Segment Start: DATA BELOW
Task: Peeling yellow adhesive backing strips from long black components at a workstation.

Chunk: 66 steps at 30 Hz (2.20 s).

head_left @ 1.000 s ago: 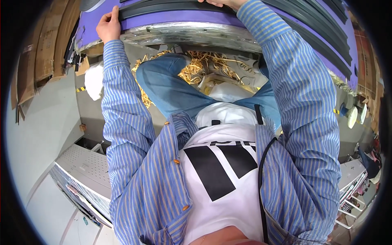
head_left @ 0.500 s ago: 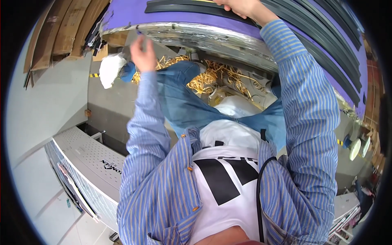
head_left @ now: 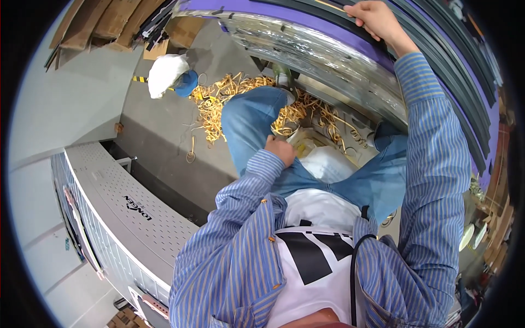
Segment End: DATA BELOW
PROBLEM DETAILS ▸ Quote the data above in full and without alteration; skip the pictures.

ANSWER BELOW ▸
Task: Peeling yellow adhesive backing strips from long black components at a workstation.

Chunk: 66 steps at 30 Hz (2.20 s).

head_left @ 1.000 s ago: 
head_left @ 0.500 s ago: 
head_left @ now: 

No additional answer is needed here.